● EXERCISE BRIEF:
Only the lines that contain the string "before" belong in the answer; pull them from the records.
----- EXERCISE INPUT -----
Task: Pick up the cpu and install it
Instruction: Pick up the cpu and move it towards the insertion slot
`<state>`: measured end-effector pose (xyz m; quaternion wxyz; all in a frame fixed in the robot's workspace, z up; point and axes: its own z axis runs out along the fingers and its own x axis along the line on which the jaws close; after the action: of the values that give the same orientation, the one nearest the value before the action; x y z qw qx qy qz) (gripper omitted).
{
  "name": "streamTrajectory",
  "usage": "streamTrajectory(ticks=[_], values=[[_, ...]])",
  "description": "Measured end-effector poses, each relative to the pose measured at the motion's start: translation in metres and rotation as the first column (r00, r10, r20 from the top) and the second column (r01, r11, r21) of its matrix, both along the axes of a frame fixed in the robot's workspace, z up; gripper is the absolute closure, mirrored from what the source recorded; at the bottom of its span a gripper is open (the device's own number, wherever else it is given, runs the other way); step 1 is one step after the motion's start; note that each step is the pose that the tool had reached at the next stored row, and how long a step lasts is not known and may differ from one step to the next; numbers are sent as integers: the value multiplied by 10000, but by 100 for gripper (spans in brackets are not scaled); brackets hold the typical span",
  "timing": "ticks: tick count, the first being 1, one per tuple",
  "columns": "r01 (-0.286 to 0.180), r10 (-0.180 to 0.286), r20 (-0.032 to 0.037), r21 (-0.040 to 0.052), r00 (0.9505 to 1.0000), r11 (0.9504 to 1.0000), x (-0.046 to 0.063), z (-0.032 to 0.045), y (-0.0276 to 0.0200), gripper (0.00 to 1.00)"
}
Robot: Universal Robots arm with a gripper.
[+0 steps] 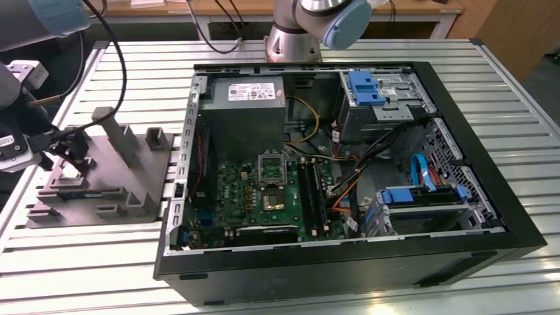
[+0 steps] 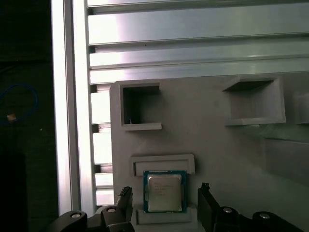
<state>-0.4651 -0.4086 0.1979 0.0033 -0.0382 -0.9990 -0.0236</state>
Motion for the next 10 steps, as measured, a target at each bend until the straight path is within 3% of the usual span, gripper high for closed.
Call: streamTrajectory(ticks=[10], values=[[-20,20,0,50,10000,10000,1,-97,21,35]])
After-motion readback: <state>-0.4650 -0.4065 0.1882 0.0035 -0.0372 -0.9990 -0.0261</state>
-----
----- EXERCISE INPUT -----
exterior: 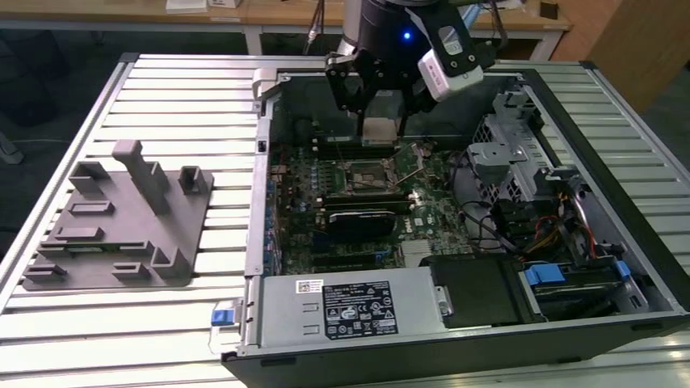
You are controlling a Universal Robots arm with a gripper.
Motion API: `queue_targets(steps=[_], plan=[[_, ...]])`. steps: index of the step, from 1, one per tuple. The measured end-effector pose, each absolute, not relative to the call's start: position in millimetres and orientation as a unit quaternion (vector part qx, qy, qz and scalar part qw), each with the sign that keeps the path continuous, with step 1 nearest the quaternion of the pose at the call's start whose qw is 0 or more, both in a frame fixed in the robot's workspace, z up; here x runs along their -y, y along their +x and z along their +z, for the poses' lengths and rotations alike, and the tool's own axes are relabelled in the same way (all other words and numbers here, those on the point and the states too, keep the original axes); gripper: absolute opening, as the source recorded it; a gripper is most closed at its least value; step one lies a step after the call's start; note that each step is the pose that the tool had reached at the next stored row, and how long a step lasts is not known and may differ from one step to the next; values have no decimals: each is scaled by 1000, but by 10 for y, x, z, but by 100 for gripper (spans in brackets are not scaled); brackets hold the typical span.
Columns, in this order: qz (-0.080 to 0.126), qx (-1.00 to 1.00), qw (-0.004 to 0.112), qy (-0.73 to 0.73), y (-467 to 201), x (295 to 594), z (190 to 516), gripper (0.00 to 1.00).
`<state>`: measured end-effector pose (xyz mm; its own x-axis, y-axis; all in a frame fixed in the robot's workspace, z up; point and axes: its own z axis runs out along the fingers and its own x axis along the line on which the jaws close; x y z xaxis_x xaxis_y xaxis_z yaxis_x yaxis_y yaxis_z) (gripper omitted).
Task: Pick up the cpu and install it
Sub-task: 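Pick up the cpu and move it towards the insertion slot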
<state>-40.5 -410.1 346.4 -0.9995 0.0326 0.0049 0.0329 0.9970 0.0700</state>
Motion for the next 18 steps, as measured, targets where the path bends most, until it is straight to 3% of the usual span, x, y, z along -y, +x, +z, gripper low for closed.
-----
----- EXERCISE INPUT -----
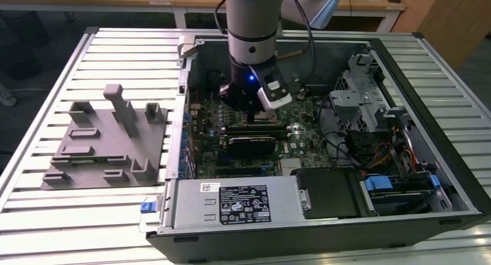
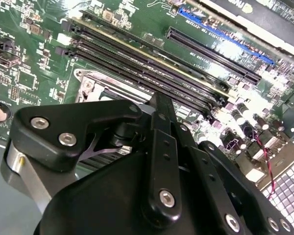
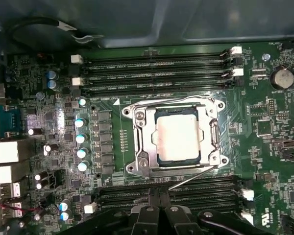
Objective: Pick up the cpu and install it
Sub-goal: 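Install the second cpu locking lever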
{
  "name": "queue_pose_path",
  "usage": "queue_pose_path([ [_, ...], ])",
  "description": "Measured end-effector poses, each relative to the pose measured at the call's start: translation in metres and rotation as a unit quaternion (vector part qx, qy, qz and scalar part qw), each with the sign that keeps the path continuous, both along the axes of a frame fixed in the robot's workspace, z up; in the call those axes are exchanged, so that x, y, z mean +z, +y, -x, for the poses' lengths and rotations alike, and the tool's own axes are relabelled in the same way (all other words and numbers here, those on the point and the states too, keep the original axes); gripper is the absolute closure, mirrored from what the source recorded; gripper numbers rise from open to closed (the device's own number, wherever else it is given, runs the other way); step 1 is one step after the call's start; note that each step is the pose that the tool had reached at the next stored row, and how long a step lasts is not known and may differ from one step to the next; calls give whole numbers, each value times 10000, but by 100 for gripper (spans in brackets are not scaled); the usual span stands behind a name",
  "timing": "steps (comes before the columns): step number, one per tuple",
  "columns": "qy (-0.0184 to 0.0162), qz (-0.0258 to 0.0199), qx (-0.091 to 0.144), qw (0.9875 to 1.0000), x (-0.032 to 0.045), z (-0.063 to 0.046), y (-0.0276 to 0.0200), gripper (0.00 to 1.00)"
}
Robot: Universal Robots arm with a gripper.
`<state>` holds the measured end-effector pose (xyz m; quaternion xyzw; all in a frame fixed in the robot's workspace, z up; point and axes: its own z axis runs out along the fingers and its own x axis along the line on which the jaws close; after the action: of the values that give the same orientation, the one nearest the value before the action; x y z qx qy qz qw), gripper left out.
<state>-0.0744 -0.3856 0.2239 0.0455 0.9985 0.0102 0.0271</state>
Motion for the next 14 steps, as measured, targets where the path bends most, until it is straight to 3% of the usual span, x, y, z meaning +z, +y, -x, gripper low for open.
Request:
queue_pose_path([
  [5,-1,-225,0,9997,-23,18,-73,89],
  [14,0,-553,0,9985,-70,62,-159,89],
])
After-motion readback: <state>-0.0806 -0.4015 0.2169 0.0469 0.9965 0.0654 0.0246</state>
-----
● FINISHED TASK:
`<state>`: measured end-effector pose (xyz m; quaternion wxyz; all in a frame fixed in the robot's workspace, z up; point and axes: its own z axis runs out along the fingers and its own x axis along the line on which the jaws close; after the action: of the values that give the same orientation, the one nearest the value before the action; x y z qw qx qy qz) (gripper omitted).
  "timing": "steps (comes before the columns): step number, one per tuple",
`<state>` holds the measured end-effector pose (xyz m; quaternion xyzw; all in a frame fixed in the robot's workspace, z up; point and axes: its own z axis runs out along the fingers and its own x axis along the line on which the jaws close; after the action: of the values that give the same orientation, the one nearest the value before the action; x y z qx qy qz qw), gripper left out.

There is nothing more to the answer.